Self-Healing Egress Platform
From vendor negotiation to a 28-backend egress platform that recovers on its own.
Problem
Collection at scale needed reliable, geographically diverse egress IPs. External proxy spend was rising, and the existing system had no operational history — there was no way to answer who was on which IP at a given moment.
System
Three-stage evolution, sole owner: (1) market research, vendor selection, and contract negotiation for external proxies; (2) cost-driven shift to rotating an existing VPN pool, prototyped in docker-compose and moved to Kubernetes as a multi-deployment egress platform; (3) introduced a Postgres event ledger plus a drain-rotate cron and a synthetic-CONNECT health checker that automatically quarantine and restore backends.
Impact
Now 28 backends (26 global + 2 Korea) behind HAProxy with consistent source-hash balancing. Nightly and weekend single-backend failures auto-recover without human intervention. A daily Slack health report makes overnight events visible at the start of each morning.
Architecture notes
The same architecture pattern shows up on the public lab at https://sungjukim.com/lab: a scheduled agent runs upstream, writes a static JSON artifact, and the consuming surface only ever reads that artifact. No LLM call is on the user's request path. Failures in the upstream collector or LLM stage cannot break the consuming surface — they only delay the next refresh.

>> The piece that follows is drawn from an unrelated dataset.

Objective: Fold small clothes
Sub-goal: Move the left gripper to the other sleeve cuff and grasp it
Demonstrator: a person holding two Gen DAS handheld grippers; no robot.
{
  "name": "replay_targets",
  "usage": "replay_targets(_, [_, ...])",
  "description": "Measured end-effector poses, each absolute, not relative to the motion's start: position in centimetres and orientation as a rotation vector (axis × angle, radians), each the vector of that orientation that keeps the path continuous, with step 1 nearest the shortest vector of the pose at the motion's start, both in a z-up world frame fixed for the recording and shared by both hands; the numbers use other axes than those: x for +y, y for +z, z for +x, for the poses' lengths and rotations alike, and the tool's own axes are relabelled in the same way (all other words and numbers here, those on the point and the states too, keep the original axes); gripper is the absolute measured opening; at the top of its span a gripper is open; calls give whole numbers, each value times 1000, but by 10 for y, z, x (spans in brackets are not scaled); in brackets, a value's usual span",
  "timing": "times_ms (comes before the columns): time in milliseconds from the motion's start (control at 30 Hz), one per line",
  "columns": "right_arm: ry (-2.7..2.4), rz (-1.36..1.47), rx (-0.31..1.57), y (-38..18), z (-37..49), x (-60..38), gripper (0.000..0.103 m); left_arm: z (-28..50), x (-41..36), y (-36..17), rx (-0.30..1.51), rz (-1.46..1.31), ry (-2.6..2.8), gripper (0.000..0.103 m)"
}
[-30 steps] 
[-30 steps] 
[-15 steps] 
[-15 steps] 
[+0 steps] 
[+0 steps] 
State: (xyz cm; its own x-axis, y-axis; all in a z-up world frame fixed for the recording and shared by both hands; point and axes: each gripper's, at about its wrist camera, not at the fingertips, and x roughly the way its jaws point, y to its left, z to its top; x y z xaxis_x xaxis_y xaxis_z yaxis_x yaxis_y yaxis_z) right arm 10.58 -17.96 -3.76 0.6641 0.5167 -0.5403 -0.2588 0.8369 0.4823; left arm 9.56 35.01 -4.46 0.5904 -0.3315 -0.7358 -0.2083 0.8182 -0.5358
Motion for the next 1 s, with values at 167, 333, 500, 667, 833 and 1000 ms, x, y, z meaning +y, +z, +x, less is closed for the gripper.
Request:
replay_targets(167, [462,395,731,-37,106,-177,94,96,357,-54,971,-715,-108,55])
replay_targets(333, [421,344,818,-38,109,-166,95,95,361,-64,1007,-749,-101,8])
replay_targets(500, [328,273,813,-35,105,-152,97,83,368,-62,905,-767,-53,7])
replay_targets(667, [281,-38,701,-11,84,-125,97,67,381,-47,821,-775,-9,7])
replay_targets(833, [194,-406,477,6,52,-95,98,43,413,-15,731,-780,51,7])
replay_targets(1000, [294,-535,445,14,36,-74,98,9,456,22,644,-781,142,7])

The drain-rotate algorithm uses HAProxy’s admin port to gracefully drain active connections from a backend, polls the stats CSV until the connection count reaches zero, then patches the SERVER_HOSTNAMES config and triggers a kubectl rollout restart with strategy: Recreate. Once the new pod is up, it probes the public IP through the backend and writes the result to a Postgres event ledger.
A separate synthetic-CONNECT health checker runs as a cron pod. It performs direct CONNECT probes through each backend to a small set of round-robin endpoints — five consecutive failures quarantine the backend, one success after that restores it. This catches a class of failures that HAProxy’s built-in L7 health check misses.
A daily Slack report joins the event ledger against the previous 24 hours, so overnight rotations, quarantines, and recoveries are visible at the start of the next morning rather than discovered by a downstream failure.